Welcome to CleverCSV Discussions! #31

GjjvdBurg · 2021-01-15T16:47:07Z

GjjvdBurg
Jan 15, 2021
Maintainer

👋 Welcome!

We’re using Discussions as a place to connect with other members of our community. We hope that you:

Ask questions you’re wondering about in the Q&A section
Share ideas about improvements to CleverCSV in the Ideas section
Tell us about use cases where CleverCSV was helpful to you in the Show & Tell section
Engage with other community members: if you know the answer to a question posted by someone else, please help them out!
Welcome others and are open-minded. Remember that this is a community we
build together 💪. Please keep the code of conduct in mind.

BoboOpenSource · 2023-06-18T14:27:27Z

BoboOpenSource
Jun 18, 2023

Dear Gertjan van den Burg,After looking through the CleverCSV code, I have some points that I do not quite understand and hope you can help answer. In the detect_pattern.py pattern_score() method, I understand the meanings of k, K, Nk, and Lk but do not understand the formula for calculating P. For example, what is the reason for using (Lk - 1)/ Lk? Why do we sum the score for each pattern and then divide by K?

2 replies

GjjvdBurg Jul 8, 2023
Maintainer Author

Hi @BoboOpenSource, thanks for your question.. We use (Lk - 1)/Lk because it weighs longer row patterns more than shorter row patterns, while remaining bounded to [0, 1]. This way, it's a weight for the frequency of a row pattern (Nk). Summing the score for each pattern and then dividing by the number of patterns (K) is simply taking the average. So we can think about the pattern score for a dialect as the average of the "pattern weights" that it results in, where a pattern weight is a combination of both the pattern's frequency (Nk) and it's length ((Lk - 1)/Lk).

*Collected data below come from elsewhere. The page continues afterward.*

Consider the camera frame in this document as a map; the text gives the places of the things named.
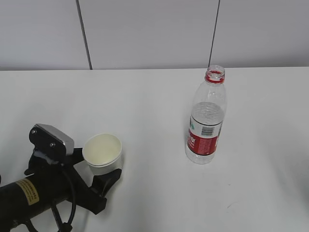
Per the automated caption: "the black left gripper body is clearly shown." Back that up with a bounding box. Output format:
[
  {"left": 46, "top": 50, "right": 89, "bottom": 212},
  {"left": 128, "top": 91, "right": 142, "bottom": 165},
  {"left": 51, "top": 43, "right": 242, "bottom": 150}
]
[{"left": 25, "top": 151, "right": 107, "bottom": 215}]

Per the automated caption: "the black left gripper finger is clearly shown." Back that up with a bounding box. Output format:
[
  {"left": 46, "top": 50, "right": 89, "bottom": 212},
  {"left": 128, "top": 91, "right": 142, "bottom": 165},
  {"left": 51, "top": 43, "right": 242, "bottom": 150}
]
[
  {"left": 91, "top": 169, "right": 122, "bottom": 197},
  {"left": 71, "top": 148, "right": 84, "bottom": 166}
]

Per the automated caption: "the white paper cup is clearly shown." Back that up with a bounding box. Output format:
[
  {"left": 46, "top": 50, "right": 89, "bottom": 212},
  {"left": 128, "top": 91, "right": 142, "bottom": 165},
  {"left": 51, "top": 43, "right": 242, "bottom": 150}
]
[{"left": 82, "top": 133, "right": 123, "bottom": 175}]

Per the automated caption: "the clear plastic water bottle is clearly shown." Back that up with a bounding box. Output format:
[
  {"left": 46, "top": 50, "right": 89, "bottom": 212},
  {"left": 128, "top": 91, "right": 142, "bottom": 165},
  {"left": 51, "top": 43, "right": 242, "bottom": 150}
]
[{"left": 185, "top": 65, "right": 227, "bottom": 164}]

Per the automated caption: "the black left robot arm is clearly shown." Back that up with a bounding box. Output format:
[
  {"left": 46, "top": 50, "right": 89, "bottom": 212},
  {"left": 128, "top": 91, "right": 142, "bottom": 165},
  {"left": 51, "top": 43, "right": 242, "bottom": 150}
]
[{"left": 0, "top": 148, "right": 122, "bottom": 232}]

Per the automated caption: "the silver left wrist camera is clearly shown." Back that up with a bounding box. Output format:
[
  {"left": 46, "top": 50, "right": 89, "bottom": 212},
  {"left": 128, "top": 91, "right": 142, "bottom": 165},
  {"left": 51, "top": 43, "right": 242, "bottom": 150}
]
[{"left": 29, "top": 124, "right": 74, "bottom": 162}]

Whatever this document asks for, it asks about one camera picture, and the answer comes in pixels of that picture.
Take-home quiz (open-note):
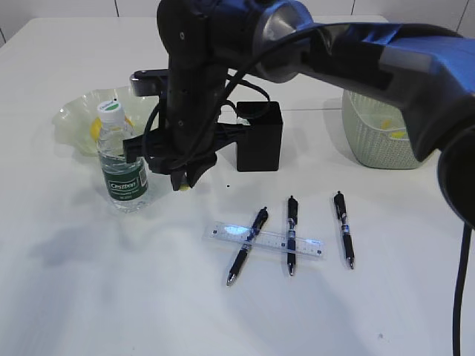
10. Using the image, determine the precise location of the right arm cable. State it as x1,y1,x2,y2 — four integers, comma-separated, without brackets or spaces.
142,22,475,356

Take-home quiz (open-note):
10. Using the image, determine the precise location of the black pen middle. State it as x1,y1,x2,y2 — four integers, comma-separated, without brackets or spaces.
286,196,298,276

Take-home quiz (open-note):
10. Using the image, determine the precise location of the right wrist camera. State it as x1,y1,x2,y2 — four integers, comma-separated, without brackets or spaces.
129,69,168,97

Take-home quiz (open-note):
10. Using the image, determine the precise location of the clear plastic ruler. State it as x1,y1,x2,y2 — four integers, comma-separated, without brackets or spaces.
203,222,325,259

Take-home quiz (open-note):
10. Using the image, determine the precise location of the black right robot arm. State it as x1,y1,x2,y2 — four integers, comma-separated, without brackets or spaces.
123,1,474,225

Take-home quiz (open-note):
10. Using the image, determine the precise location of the green wavy glass plate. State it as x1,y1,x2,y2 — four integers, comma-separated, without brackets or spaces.
53,86,158,156

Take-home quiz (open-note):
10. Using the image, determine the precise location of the yellow utility knife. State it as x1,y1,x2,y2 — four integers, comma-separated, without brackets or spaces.
179,182,190,191

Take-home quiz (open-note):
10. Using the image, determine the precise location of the clear water bottle green label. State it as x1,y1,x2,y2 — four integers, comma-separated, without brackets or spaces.
96,99,151,213

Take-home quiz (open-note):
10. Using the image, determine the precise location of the black pen right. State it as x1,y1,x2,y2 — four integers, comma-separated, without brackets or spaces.
333,191,355,269

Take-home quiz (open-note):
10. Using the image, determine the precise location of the yellow pear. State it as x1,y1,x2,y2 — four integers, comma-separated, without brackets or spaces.
90,116,134,142

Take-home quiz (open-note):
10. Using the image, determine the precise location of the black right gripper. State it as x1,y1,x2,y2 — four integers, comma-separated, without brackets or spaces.
123,66,249,191

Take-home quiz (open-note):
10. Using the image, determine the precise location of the yellow waste paper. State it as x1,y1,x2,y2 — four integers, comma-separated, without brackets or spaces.
379,118,407,139

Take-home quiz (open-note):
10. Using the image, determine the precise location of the black pen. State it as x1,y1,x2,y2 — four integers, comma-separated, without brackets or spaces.
286,196,298,276
226,207,269,286
333,191,355,269

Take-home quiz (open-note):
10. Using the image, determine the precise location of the black pen left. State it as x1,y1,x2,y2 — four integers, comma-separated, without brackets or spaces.
226,207,269,286

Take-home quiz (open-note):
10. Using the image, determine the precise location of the green woven plastic basket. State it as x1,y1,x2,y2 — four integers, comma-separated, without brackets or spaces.
341,90,423,170

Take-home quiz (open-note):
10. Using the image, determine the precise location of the black square pen holder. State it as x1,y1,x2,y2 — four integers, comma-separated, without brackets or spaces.
236,101,284,172

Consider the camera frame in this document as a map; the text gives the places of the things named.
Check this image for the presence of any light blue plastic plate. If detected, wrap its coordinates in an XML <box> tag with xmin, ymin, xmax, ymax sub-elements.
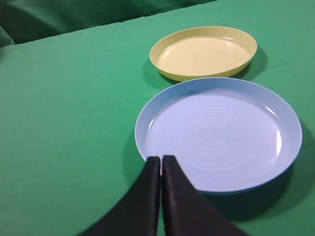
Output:
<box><xmin>135</xmin><ymin>77</ymin><xmax>303</xmax><ymax>194</ymax></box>

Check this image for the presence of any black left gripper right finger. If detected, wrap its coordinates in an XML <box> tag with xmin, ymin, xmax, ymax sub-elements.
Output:
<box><xmin>161</xmin><ymin>155</ymin><xmax>248</xmax><ymax>236</ymax></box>

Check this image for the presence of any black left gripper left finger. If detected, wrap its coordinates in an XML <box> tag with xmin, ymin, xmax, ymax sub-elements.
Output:
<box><xmin>80</xmin><ymin>156</ymin><xmax>160</xmax><ymax>236</ymax></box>

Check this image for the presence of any green backdrop cloth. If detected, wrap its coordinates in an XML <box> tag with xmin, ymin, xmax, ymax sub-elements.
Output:
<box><xmin>0</xmin><ymin>0</ymin><xmax>204</xmax><ymax>47</ymax></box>

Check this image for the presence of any green table cloth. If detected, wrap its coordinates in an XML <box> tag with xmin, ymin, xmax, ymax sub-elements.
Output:
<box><xmin>0</xmin><ymin>0</ymin><xmax>315</xmax><ymax>236</ymax></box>

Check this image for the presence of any yellow plastic plate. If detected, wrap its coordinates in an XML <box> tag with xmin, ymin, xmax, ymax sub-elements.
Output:
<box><xmin>150</xmin><ymin>26</ymin><xmax>258</xmax><ymax>82</ymax></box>

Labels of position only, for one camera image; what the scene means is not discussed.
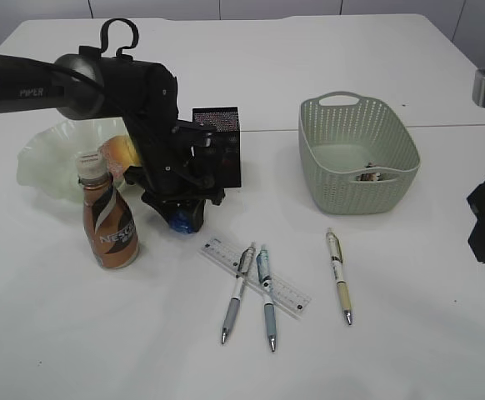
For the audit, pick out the blue pencil sharpener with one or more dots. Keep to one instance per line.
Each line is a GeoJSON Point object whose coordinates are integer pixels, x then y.
{"type": "Point", "coordinates": [180, 223]}

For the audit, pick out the brown coffee bottle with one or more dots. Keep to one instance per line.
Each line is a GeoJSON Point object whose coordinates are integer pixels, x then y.
{"type": "Point", "coordinates": [107, 219]}

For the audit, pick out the pale green woven basket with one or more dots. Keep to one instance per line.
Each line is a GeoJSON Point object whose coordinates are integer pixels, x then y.
{"type": "Point", "coordinates": [337, 143]}

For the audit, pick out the grey grip pen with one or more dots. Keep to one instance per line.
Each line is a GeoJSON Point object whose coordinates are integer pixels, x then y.
{"type": "Point", "coordinates": [243, 269]}

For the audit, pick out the golden sugared bread roll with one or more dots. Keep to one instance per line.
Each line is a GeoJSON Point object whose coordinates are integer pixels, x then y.
{"type": "Point", "coordinates": [120, 154]}

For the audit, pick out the black mesh pen holder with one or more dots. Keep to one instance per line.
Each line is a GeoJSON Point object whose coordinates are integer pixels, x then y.
{"type": "Point", "coordinates": [222, 151]}

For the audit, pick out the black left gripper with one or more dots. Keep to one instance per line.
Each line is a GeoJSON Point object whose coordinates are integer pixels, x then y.
{"type": "Point", "coordinates": [169, 171]}

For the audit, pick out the pale green wavy glass plate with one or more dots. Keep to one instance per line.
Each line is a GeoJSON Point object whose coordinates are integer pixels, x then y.
{"type": "Point", "coordinates": [48, 161]}

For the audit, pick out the blue grip pen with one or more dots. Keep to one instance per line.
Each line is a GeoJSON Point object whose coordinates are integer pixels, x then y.
{"type": "Point", "coordinates": [266, 284]}

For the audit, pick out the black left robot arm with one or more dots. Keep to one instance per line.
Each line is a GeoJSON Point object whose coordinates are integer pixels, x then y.
{"type": "Point", "coordinates": [88, 86]}

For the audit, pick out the beige grip pen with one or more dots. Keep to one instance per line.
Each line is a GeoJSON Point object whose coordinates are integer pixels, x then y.
{"type": "Point", "coordinates": [336, 257]}

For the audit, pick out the brown paper scrap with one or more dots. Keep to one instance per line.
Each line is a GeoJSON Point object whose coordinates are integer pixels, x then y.
{"type": "Point", "coordinates": [375, 177]}

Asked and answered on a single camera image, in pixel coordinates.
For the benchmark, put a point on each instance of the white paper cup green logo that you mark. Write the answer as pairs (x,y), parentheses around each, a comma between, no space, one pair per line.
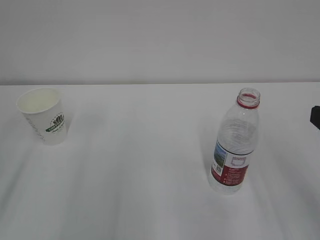
(42,108)

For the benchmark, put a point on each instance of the clear Nongfu Spring water bottle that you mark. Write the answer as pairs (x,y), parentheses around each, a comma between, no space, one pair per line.
(237,139)

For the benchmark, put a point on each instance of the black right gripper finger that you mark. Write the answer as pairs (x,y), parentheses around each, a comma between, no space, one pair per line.
(315,116)

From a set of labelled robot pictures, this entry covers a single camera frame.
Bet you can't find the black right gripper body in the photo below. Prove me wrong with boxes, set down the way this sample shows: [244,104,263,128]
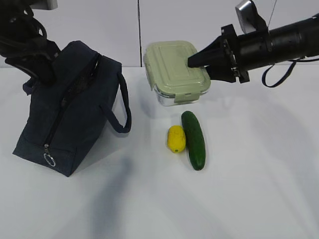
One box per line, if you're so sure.
[221,24,250,84]

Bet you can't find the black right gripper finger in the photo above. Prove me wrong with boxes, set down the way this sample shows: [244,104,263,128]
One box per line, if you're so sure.
[187,36,227,67]
[205,65,236,82]

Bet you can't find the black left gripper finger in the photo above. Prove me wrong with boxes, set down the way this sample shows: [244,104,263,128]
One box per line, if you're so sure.
[32,55,56,85]

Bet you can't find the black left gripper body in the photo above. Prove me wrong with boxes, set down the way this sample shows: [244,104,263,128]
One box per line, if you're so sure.
[0,35,61,75]

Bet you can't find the green lid glass container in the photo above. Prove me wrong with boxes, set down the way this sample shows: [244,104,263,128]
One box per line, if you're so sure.
[143,40,211,107]

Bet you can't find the navy blue lunch bag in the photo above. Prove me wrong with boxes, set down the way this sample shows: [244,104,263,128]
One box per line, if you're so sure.
[13,41,132,177]

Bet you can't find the green cucumber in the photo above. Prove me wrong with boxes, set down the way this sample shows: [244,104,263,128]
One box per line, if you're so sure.
[181,111,206,171]

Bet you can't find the yellow lemon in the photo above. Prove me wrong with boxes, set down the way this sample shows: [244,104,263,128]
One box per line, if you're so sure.
[167,125,186,153]

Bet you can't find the metal zipper pull ring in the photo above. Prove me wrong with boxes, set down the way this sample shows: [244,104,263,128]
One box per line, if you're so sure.
[43,143,57,167]

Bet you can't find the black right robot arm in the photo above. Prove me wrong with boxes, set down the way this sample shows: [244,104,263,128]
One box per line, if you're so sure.
[187,15,319,87]

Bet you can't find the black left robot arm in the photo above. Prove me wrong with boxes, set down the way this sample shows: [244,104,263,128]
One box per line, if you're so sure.
[0,0,60,86]

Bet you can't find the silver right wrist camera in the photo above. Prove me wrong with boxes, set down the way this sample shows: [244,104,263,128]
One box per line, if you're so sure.
[235,0,268,34]

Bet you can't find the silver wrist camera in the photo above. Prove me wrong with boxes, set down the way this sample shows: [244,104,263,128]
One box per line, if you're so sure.
[27,0,58,10]
[235,0,268,34]

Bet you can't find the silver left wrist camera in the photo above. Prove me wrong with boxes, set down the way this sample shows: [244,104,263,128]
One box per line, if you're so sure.
[27,0,58,10]

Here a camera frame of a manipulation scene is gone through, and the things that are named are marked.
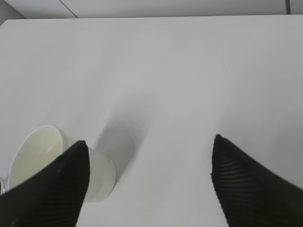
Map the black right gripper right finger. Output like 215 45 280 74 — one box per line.
211 134 303 227

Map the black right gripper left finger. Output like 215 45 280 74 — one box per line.
0 140 90 227

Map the clear plastic water bottle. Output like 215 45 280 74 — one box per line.
0 175 9 194

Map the white paper cup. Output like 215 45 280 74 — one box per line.
7 125 116 203

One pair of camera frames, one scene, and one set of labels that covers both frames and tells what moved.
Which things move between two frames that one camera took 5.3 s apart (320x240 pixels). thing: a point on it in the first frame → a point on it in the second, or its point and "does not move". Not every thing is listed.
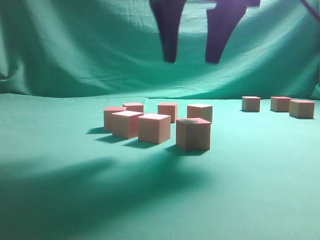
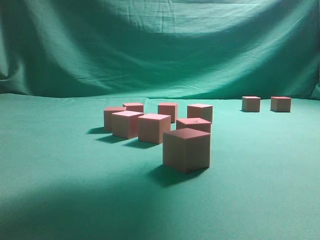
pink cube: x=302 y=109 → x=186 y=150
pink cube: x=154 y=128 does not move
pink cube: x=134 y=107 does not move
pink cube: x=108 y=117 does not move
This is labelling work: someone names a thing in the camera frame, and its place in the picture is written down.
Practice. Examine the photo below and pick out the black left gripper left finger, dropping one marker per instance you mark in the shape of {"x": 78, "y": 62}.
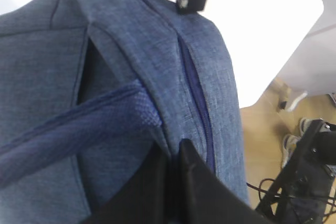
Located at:
{"x": 151, "y": 195}

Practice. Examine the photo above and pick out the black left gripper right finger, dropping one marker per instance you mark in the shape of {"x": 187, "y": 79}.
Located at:
{"x": 205, "y": 199}

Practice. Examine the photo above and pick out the navy blue lunch bag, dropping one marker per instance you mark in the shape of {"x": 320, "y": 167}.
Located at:
{"x": 88, "y": 86}

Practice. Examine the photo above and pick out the white table leg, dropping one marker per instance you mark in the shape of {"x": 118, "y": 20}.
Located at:
{"x": 288, "y": 98}

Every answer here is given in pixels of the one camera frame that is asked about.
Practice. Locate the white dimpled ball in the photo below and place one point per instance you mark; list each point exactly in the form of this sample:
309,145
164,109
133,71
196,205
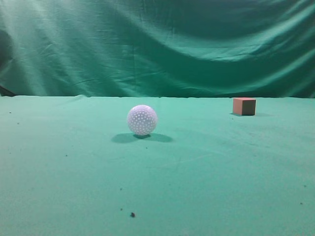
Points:
142,120

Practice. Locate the green table cloth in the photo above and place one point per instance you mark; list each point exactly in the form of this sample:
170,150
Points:
70,166

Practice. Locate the green backdrop cloth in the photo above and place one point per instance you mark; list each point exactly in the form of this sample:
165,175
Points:
158,48

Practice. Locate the red cube block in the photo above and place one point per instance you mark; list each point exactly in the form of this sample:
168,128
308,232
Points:
244,106

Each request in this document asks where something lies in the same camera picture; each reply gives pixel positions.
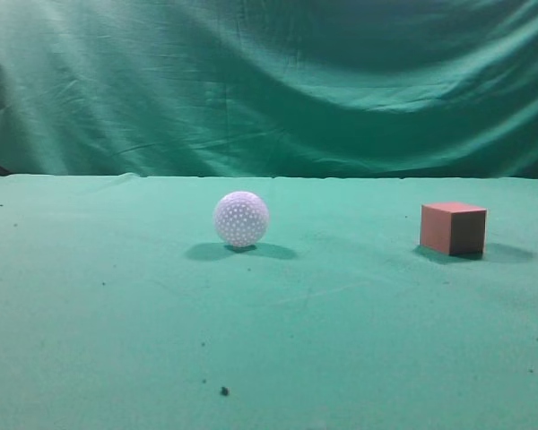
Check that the green table cloth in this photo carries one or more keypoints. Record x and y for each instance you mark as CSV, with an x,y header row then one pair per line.
x,y
121,307

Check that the red cube block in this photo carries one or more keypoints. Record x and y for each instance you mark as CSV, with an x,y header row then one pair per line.
x,y
453,228

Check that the white dimpled golf ball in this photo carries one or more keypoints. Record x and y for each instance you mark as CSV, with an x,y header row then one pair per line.
x,y
241,218

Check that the green backdrop cloth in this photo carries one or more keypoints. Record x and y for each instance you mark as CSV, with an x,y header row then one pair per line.
x,y
269,88

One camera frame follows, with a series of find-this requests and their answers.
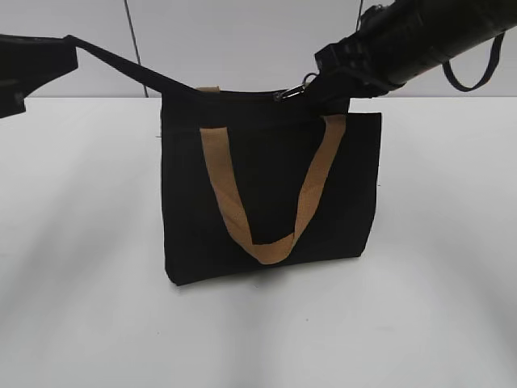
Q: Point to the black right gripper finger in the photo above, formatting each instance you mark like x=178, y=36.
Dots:
x=13, y=95

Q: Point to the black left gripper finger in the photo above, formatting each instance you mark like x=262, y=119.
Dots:
x=23, y=58

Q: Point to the black canvas tote bag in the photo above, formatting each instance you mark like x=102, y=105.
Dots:
x=249, y=183

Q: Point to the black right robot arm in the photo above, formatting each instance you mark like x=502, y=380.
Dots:
x=391, y=45

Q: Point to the silver zipper pull with ring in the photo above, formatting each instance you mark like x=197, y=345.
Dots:
x=297, y=90

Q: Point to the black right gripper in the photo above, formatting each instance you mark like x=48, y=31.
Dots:
x=345, y=72

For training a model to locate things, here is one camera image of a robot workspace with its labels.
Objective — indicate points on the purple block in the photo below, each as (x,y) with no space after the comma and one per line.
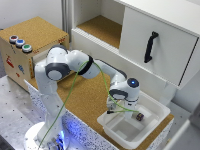
(139,116)

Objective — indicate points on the blue button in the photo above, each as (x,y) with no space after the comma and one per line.
(20,42)

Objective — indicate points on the white cabinet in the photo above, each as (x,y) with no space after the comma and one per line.
(100,46)

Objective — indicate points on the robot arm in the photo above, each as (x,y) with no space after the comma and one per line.
(53,86)

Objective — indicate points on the white plastic box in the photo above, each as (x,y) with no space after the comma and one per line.
(126,133)

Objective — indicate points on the wooden drawer box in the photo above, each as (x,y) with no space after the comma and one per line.
(36,31)

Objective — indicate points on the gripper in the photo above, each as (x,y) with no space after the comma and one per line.
(120,106)

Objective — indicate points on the green button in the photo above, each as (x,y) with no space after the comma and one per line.
(26,48)

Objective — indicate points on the red button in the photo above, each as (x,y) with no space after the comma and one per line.
(13,38)

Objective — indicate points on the white sliding door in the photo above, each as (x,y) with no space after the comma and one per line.
(166,56)

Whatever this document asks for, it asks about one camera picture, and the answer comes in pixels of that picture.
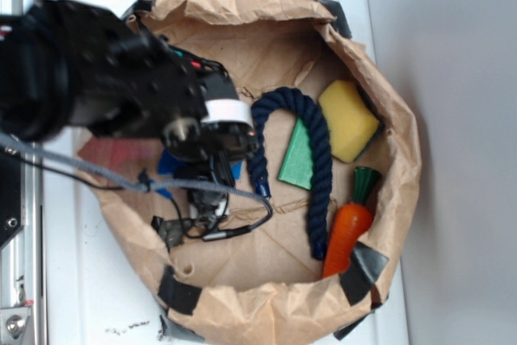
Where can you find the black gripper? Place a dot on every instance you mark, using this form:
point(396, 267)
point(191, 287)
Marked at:
point(190, 104)

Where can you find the blue sponge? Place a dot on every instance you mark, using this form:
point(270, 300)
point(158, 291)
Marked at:
point(172, 168)

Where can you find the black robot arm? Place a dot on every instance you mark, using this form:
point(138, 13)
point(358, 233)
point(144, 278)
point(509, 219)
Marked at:
point(70, 64)

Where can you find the yellow sponge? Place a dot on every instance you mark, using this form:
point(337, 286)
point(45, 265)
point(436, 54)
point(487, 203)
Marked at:
point(351, 123)

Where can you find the green wedge block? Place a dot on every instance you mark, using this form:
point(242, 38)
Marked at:
point(297, 166)

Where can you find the brown paper bag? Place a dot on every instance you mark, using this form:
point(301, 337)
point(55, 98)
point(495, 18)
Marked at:
point(266, 286)

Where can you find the orange toy carrot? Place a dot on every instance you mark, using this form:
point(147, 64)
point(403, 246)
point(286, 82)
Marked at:
point(350, 222)

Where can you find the aluminium frame rail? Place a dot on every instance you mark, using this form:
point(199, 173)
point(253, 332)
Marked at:
point(23, 300)

Ultimately the formula is a heuristic, you can find more details in Section 4.1 of our paper.

BoboOpenSource Jul 26, 2023

So that's it. I understand. Thank you very much for your answer

jas-natimark · 2025-01-07T14:38:05Z

jas-natimark
Jan 7, 2025

I have a use case where we're currently using the Python CSV dialect, but we're retreiving the dialect.lineterminator, which I notice is NOT in CleverCSV.SimpleDialect.

We have a number of regularly occurring odd csv formats that we need to process, and with a couple of the recent error cases I tested CleverCSV and it gets the delimiter correct, but because it's not defined in SimpleDialect we're running into an exception case when I sniff the sample data with CleverCSV, even though it correctly identifies the delimiter much more accurately.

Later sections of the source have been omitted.